* _Required action_
Your answer should hold each line of the material that contains the word "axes".

+ + + +

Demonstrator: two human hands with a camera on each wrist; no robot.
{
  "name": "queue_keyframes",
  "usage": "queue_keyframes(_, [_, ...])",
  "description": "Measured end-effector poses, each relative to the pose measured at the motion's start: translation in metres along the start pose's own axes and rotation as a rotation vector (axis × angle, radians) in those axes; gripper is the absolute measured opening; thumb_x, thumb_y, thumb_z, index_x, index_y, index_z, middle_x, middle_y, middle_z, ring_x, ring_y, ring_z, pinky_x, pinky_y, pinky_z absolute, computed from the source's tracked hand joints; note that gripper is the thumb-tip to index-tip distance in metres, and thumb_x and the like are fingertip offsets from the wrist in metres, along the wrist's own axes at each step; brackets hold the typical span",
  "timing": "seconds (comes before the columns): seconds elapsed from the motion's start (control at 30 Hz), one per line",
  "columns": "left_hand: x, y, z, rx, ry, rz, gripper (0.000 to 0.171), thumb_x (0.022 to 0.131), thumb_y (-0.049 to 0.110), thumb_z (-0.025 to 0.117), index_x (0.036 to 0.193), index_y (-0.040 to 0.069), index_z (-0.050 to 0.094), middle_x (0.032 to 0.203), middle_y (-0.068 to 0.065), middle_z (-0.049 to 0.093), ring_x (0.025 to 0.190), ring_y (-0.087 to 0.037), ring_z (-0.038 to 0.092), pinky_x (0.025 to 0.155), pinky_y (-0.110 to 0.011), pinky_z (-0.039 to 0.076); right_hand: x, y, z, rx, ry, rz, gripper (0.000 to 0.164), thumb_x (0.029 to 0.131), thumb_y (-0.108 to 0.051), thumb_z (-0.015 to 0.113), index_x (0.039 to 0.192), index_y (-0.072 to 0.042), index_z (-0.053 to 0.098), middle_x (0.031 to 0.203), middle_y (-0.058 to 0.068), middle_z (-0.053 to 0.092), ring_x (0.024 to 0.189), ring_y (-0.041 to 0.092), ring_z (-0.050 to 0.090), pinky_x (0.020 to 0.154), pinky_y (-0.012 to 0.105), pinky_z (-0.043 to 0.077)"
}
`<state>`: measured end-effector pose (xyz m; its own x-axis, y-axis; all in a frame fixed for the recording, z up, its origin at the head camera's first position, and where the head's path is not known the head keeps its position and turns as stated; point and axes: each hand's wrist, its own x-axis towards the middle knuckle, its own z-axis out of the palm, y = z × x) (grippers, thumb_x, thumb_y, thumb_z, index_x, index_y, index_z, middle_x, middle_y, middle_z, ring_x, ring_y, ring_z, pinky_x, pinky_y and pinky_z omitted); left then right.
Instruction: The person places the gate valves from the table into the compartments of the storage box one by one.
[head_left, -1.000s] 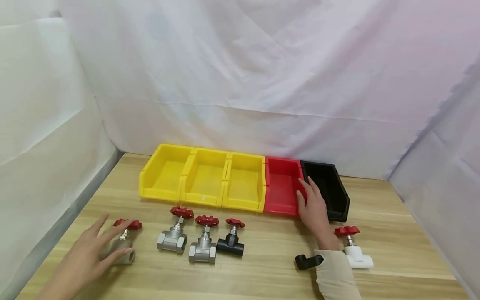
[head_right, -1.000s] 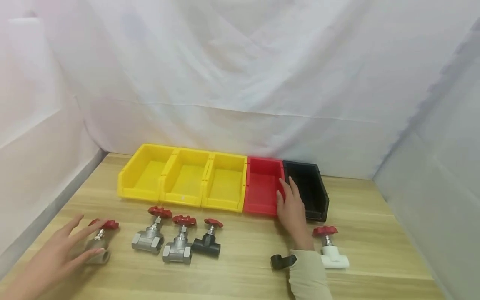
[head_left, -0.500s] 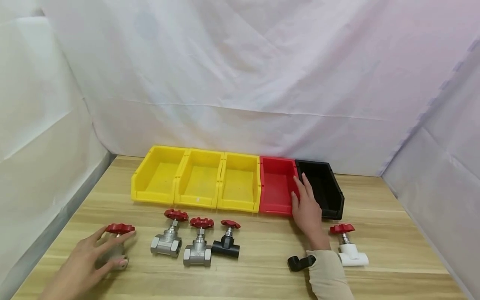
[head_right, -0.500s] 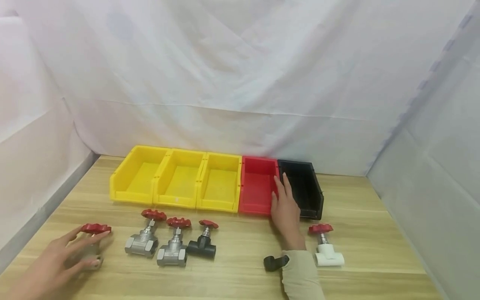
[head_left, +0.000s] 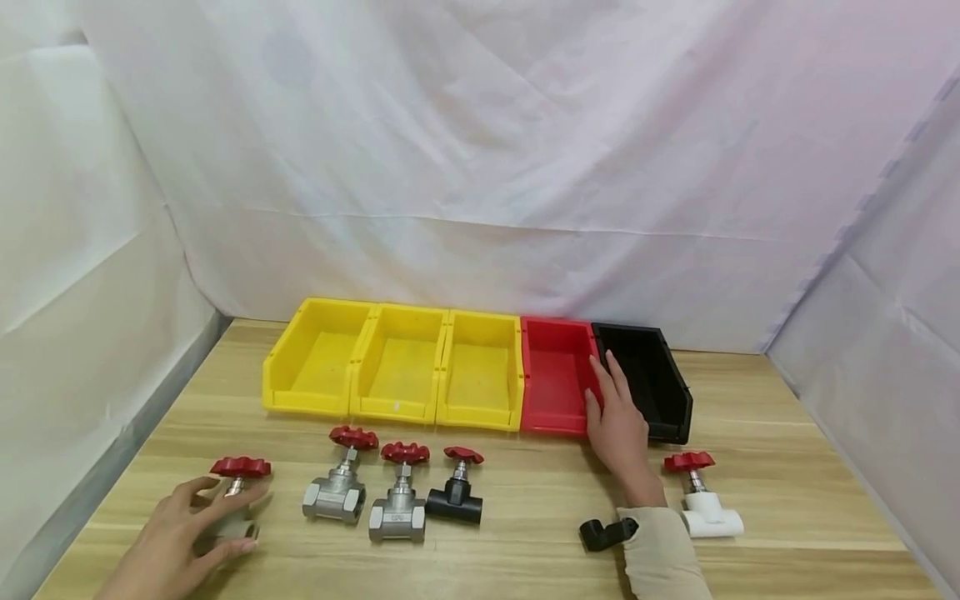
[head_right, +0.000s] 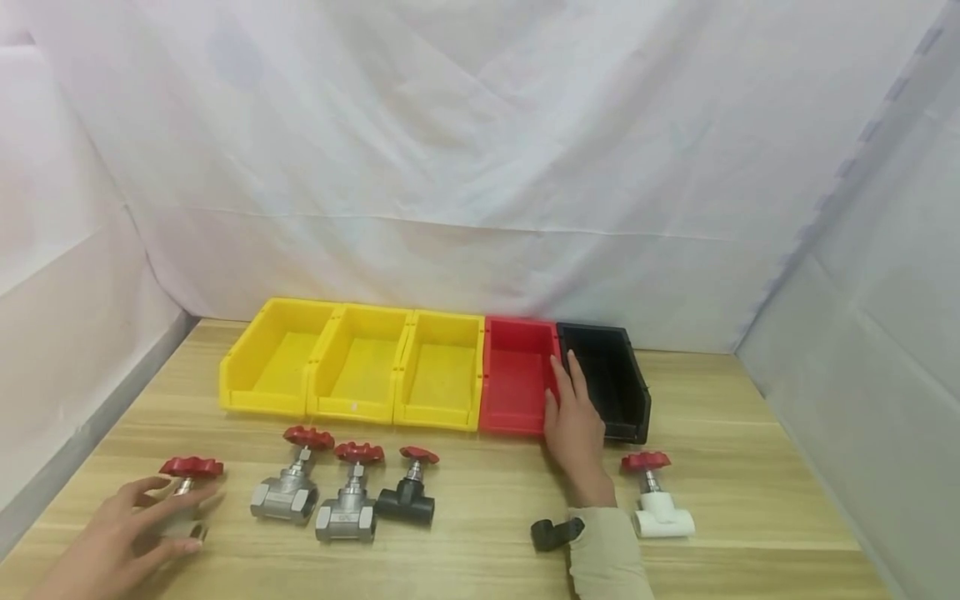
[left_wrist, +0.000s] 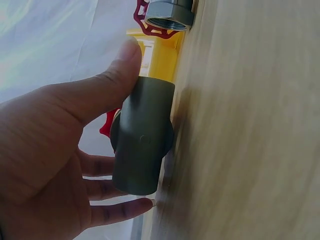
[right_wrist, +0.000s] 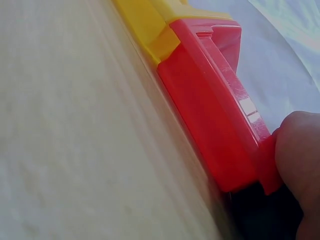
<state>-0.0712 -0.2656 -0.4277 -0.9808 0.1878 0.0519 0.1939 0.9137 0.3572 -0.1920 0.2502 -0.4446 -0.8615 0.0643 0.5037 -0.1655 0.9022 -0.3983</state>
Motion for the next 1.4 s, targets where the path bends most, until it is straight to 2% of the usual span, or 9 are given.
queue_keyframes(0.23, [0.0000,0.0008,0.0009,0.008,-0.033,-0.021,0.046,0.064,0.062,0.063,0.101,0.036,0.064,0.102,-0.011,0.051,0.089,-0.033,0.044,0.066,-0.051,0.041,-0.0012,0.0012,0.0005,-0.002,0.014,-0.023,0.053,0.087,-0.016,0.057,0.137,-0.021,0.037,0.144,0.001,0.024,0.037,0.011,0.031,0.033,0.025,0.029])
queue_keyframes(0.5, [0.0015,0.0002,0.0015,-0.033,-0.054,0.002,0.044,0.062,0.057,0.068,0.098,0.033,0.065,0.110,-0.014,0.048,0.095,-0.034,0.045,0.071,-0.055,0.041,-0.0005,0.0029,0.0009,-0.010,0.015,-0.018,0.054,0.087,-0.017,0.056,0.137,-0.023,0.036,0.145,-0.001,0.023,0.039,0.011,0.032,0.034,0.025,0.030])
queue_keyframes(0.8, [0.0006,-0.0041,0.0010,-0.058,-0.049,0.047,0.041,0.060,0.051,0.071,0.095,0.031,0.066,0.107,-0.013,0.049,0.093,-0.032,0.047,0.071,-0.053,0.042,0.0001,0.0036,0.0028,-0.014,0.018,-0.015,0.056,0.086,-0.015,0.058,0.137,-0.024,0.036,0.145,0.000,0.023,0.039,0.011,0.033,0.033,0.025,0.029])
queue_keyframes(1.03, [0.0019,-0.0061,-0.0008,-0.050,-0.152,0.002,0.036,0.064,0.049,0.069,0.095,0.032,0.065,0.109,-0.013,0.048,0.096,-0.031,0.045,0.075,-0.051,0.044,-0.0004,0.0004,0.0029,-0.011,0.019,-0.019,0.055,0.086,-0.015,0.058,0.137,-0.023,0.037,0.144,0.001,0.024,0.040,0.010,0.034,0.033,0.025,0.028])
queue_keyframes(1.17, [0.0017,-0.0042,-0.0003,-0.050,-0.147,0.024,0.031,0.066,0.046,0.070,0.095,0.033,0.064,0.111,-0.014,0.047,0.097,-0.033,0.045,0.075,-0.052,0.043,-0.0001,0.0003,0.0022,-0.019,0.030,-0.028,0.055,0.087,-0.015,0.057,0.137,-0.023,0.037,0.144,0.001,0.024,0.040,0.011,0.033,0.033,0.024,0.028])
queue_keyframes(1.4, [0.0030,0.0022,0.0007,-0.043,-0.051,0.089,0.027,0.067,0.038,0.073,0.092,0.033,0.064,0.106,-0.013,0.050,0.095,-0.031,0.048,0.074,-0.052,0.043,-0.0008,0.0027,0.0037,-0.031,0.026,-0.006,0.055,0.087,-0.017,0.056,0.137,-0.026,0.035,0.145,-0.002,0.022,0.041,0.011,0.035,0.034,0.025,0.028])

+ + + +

* _Solution for this task_
  "description": "Measured end-effector poses, each relative to the pose measured at the motion's start: translation in metres along the start pose's own axes and rotation as a rotation vector (axis × angle, radians) in those axes; gripper is the absolute measured opening; thumb_x, thumb_y, thumb_z, index_x, index_y, index_z, middle_x, middle_y, middle_z, ring_x, ring_y, ring_z, pinky_x, pinky_y, pinky_z absolute, computed from the source's tracked hand joints; note that gripper is the thumb-tip to index-tip distance in metres, and thumb_x and the like are fingertip offsets from the wrist in metres, along the wrist's own axes at each step; brackets hold the typical span",
`<state>`: measured end-effector pose (xyz m; its own x-axis, y-axis; all in a frame fixed for the recording, z up, its origin at the head camera's first position, and where the head's path is not known the head keeps its position and turns as stated; point and axes: each hand's wrist, its own x-axis towards the middle knuckle, its own z-axis out of the palm, y = z × x) (grippers, thumb_x, thumb_y, thumb_z, index_x, index_y, index_z, middle_x, middle_y, middle_z, ring_x, ring_y, ring_z, pinky_x, pinky_y and pinky_z omitted); left then right.

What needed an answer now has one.